# Task to carry out
This exercise calls for the whole listing to be given again exactly, without images.

# Data extract
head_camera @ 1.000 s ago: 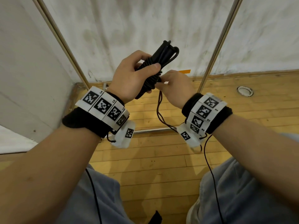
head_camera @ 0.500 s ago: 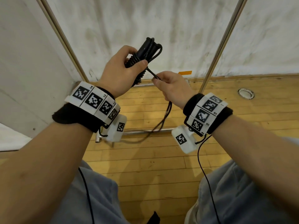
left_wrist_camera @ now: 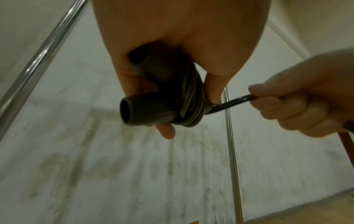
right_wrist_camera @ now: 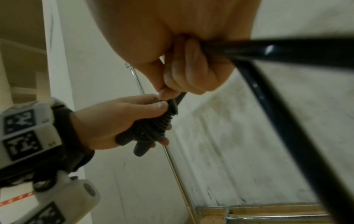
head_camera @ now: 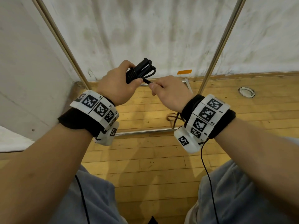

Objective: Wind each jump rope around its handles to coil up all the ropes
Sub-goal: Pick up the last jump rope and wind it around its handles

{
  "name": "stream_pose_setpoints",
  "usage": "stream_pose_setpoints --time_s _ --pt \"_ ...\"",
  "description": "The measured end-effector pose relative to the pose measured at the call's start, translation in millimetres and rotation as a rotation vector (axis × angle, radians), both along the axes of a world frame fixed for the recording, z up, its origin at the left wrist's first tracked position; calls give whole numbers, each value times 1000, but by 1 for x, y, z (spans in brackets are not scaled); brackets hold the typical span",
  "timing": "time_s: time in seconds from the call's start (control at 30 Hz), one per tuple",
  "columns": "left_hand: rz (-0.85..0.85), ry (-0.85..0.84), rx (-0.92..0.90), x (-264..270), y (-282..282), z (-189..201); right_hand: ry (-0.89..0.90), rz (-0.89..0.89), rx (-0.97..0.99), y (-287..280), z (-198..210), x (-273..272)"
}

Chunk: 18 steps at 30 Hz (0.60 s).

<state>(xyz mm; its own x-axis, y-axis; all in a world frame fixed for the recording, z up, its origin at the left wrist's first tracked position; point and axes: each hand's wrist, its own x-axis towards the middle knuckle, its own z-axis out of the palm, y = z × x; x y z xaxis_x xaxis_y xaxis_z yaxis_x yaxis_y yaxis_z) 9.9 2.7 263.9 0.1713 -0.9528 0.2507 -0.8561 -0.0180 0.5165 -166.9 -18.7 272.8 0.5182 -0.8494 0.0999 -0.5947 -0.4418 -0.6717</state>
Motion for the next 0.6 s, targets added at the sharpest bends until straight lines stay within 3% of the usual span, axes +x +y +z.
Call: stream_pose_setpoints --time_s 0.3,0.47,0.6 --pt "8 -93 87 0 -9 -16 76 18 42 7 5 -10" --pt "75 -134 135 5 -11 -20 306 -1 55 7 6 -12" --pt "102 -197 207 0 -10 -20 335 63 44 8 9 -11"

# Written answer
head_camera @ 1.000 s ago: 
head_camera @ 0.500 s ago: 
left_wrist_camera @ now: 
right_wrist_camera @ now: 
head_camera @ now: 

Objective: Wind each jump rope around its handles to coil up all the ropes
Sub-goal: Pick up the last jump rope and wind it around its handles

{
  "name": "stream_pose_setpoints",
  "usage": "stream_pose_setpoints --time_s _ --pt \"_ ...\"",
  "description": "The measured end-effector pose relative to the pose measured at the call's start, translation in millimetres and rotation as a rotation vector (axis × angle, radians), both along the axes of a world frame fixed for the recording, z up, its origin at the left wrist's first tracked position; calls give whole numbers, each value times 1000, but by 1 for x, y, z (spans in brackets are not scaled); brackets hold the typical span",
  "timing": "time_s: time in seconds from the call's start (control at 30 Hz), one per tuple",
  "columns": "left_hand: rz (-0.85..0.85), ry (-0.85..0.84), rx (-0.92..0.90), x (-264..270), y (-282..282), z (-189..201); right_hand: ry (-0.89..0.90), rz (-0.89..0.89), rx (-0.97..0.99), y (-287..280), z (-198..210), x (-273..272)"
}

Chunk: 18 steps at 30 Hz (0.60 s).

<state>(xyz mm; its own x-axis, y-axis; all in a world frame fixed for the recording, z up, its origin at the left wrist's first tracked position; point and axes: each hand's wrist, its own x-axis towards the middle knuckle, its own z-axis out of the palm, y = z × x; x y z xaxis_x xaxis_y xaxis_z yaxis_x yaxis_y yaxis_z) 9.9 2.7 263.9 0.1713 -0.9528 0.2507 -0.8561 -0.0180 0.5165 -166.9 -18.7 272.8 0.5182 -0.8494 0.0999 -0.5947 -0.4418 -0.6717</state>
Motion for the next 0.6 s, targets added at the sharpest bends until straight lines stay within 3% of the usual span, axes +x +y +z.
Call: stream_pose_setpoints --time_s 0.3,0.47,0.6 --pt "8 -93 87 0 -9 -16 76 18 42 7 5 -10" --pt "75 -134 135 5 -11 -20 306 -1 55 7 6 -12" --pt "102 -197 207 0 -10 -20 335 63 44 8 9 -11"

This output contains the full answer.